It's your right to know

3/17/2010

THE return this week of Daylight-Saving Time isn't the only effort to expose northwest Ohioans and other Americans to more sunshine. This also is Sunshine Week — an annual campaign by news media such as The Blade, public libraries, and other research groups to remind Americans of the importance to our democracy of open government and freedom of information.

Digital technology has made more information available to more people than ever before, with just the click of a computer mouse. But too many ostensibly public agencies, at all levels of government, continue to thwart citizens' efforts to keep tabs on what they are doing. Records and events that should be open to the public too often aren't, or only become accessible after needless bureaucratic obstructionism and delay.

A new survey conducted by Ohio University for the American Society of News Editors concludes that more than two-thirds of Americans consider the federal government secretive. That belief, which seems largely determined by overall attitudes toward President Obama, runs counter to his campaign pledge to give Americans the most transparent government ever.

Yet to a large extent, the President has kept his promise; his administration is far more candid and accountable than that of his predecessor, George W. Bush. For example, the Web site recovery.gov tells Americans how and where the government is spending economic stimulus money.

But much remains to be done. Despite Mr. Obama's initial suggestion that negotiations between the White House and Congress on health-care reform could be televised, that legislation largely has been crafted in murky secrecy.

According to the OU poll, respondents think state and local governments are more “open and transparent” than Washington. If only that were true.

At the moment, The Blade is challenging a gag order issued by a Henry County judge that legal experts say is unconstitutional on its face. Judge Keith Muehlfeld wants to prevent news media from reporting on the trial of a woman charged with involuntary manslaughter and child endangerment in the death of her 13-month-old daughter until at least a week after the jury trial ends.

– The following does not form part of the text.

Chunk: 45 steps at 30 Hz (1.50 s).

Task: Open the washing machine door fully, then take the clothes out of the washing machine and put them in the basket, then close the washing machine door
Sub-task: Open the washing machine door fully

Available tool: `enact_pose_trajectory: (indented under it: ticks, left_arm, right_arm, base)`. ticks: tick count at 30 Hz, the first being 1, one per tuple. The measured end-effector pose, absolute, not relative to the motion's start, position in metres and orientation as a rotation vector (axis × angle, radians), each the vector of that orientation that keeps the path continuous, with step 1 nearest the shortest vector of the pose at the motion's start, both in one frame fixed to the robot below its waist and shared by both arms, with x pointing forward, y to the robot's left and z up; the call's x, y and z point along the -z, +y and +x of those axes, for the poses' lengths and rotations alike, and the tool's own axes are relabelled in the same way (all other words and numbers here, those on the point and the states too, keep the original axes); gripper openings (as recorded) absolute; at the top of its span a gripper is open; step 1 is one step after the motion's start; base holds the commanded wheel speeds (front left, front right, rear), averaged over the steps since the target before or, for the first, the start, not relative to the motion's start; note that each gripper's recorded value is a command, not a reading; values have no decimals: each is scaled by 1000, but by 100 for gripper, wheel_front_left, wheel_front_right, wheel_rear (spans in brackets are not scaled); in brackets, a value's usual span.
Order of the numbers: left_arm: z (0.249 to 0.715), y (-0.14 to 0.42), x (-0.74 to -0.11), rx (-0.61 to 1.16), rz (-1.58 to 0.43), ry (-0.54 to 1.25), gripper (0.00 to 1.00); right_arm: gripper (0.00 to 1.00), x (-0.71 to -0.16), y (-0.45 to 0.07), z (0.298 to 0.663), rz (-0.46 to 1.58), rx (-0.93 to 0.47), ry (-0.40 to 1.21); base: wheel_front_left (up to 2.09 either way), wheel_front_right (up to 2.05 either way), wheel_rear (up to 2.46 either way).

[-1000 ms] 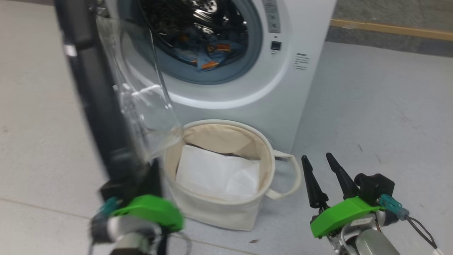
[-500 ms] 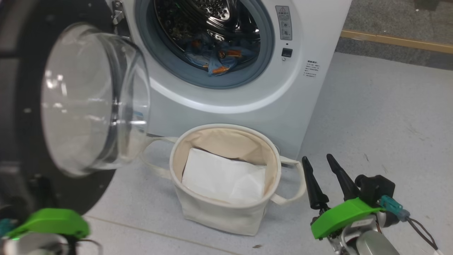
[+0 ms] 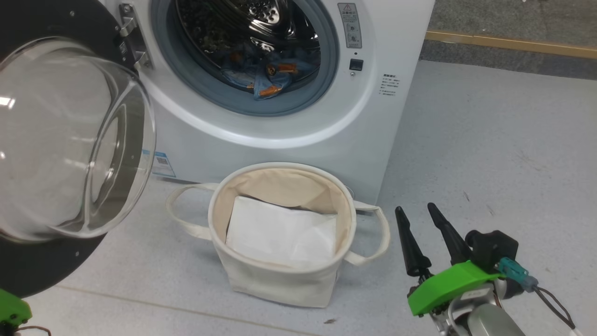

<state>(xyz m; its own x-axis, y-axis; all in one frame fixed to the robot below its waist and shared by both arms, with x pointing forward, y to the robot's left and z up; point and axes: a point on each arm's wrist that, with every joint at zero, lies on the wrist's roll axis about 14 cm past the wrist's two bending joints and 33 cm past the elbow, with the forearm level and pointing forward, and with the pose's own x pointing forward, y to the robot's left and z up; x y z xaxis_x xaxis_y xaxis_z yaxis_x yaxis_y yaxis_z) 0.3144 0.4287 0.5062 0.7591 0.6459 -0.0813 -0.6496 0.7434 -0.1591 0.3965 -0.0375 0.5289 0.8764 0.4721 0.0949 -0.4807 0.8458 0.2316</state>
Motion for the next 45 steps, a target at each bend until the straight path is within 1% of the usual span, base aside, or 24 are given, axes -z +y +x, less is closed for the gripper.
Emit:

The Ohio Supreme Court has stayed that order temporarily. But the court has yet to rule conclusively on the judge's disregard of the First Amendment in seeking to thwart reporting on a trial of obvious public interest in open court. The delay is not encouraging.

Politicians and bureaucrats who don't feel like making some public information public often dismiss attempts to seek its release as special pleading by news media or other interest groups. In fact, such efforts are in behalf of your constitutional right to know how government is spending your tax dollars and otherwise affecting your life. What could be more basic?

Former U.S. Supreme Court Justice Louis Brandeis famously remarked that “sunlight is said to be the best of disinfectants.” During Sunshine Week — and every other week — public officials need to be reminded that they cannot conceal public information or meet in secret merely because they think doing their business openly would be inconvenient, expensive, or embarrassing. If their constituents don't remind them, who will?